All of this has everything to do with what the author of the book of James calls “real religion.” Addressed to the scattered churches resisting empire, the end of the letter gets heated (literally):
Listen! The wages of the laborers who mowed your fields, which you kept back by fraud, cry out, and the cries of the harvesters have reached the ears of the Lord of hosts. You have lived on the earth in luxury and in pleasure; you have fattened your hearts on a day of slaughter. (James 5:4-5)
The lifestyles of the rich and famous naturally result in their own punishment. They are cattle grazing on greed and hoarding. But they are soon to be dead meat. And God is hosting the barbecue. It’s a divine tailgate party and those who usually attend the game are now on the grill. This is horrifying to our “civilized” ears. And that’s the point. James’ apocalyptic drama attempts to shock readers into a conversion of the imagination. In God’s heavenly order, the absent referent is no longer the woman or the animal. It is the rich: the only folks, in that era, who could afford to eat meat.

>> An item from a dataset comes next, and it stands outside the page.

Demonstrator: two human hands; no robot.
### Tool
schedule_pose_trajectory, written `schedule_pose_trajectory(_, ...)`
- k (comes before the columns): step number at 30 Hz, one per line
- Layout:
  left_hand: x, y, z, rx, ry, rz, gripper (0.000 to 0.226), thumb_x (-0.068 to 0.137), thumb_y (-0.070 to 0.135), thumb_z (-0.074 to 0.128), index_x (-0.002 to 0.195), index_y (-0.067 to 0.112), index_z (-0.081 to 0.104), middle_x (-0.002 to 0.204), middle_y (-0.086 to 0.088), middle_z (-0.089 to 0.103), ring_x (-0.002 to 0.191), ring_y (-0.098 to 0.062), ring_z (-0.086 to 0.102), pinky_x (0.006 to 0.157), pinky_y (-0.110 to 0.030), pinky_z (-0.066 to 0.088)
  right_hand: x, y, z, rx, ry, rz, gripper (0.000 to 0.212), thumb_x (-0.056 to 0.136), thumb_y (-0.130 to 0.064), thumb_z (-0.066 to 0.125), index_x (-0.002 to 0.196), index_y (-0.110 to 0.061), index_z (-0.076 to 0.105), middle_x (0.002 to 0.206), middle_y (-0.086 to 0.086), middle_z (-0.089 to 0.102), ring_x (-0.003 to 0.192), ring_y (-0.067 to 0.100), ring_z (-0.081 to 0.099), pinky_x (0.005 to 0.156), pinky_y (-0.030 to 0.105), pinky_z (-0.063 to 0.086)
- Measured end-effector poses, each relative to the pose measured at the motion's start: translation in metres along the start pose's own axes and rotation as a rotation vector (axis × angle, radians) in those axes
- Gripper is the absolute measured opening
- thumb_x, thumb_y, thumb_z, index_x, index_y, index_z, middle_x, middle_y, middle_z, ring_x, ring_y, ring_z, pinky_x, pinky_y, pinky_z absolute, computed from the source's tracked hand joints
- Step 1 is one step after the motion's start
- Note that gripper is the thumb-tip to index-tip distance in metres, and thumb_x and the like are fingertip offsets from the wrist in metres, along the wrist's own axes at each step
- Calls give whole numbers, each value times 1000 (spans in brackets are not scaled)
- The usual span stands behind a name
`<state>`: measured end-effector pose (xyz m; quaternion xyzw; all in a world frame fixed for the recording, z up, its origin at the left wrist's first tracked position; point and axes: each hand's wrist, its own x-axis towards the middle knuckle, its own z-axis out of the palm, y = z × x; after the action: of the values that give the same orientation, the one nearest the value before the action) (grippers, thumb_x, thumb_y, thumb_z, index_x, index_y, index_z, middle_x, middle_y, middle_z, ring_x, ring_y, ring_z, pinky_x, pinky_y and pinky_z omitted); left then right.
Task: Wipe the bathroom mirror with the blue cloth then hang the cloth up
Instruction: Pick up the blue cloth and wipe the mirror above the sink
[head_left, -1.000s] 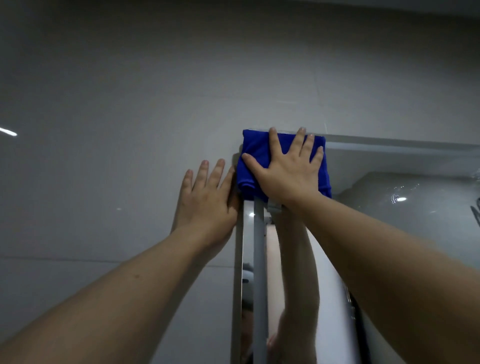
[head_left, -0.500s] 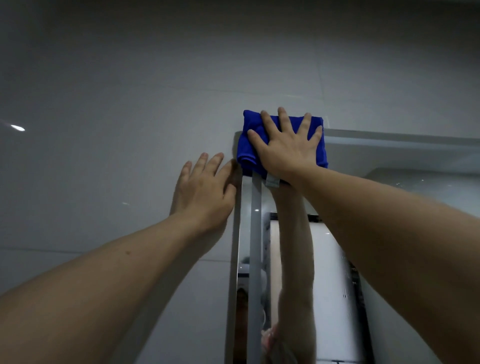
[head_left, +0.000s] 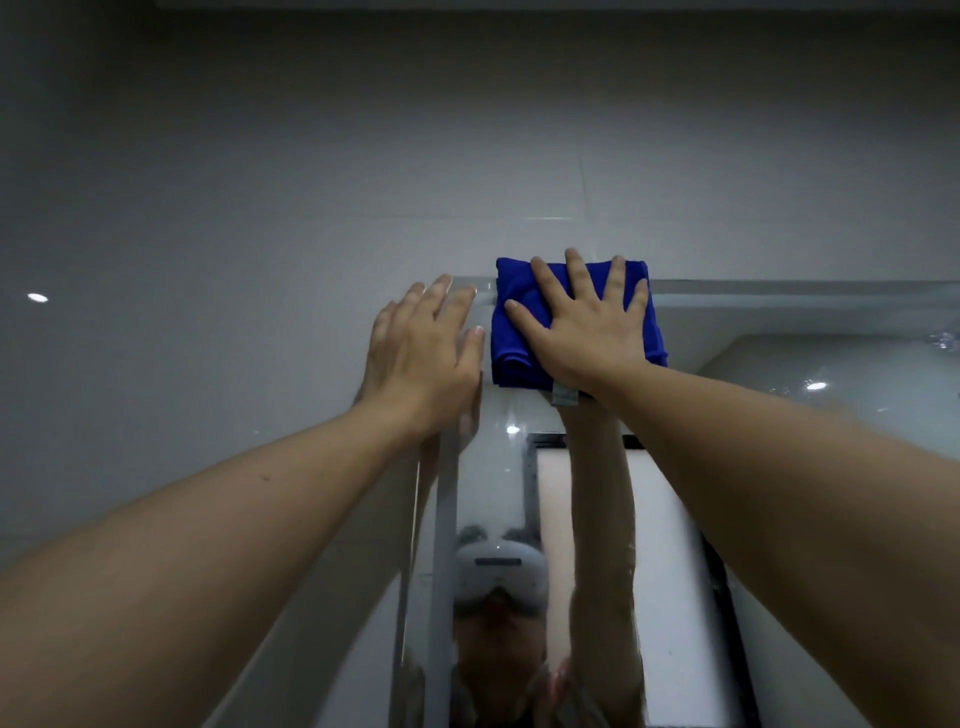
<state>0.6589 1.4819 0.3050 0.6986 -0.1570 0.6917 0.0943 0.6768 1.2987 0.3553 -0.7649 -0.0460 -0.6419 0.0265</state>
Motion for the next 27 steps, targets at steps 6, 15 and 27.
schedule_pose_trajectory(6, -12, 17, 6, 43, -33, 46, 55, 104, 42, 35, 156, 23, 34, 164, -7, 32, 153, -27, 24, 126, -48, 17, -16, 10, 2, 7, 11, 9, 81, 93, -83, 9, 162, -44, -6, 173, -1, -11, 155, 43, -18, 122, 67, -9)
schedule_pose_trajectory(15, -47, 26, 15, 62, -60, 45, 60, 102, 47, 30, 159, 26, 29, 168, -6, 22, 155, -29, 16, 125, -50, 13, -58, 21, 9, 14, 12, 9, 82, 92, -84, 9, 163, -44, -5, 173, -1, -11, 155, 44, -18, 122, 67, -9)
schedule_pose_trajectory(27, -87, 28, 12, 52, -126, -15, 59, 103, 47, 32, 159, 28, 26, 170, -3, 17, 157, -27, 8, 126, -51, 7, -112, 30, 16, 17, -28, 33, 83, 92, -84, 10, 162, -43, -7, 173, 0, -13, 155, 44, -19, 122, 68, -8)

Let’s not get too carried away. Abstaining from eating animals is a simple spiritual practice, not a secret handshake into the heavenly realm. Lifestyle activism is always just a start. Policy work, protests, hours of community organizing and more creative resistance beckon. But the choices we make about eating do affect everything else. We are caught in a web of mutuality. Autonomy, like the absent referent, is just a silly game we humans play to convince ourselves that our lives are not as important as they actually are.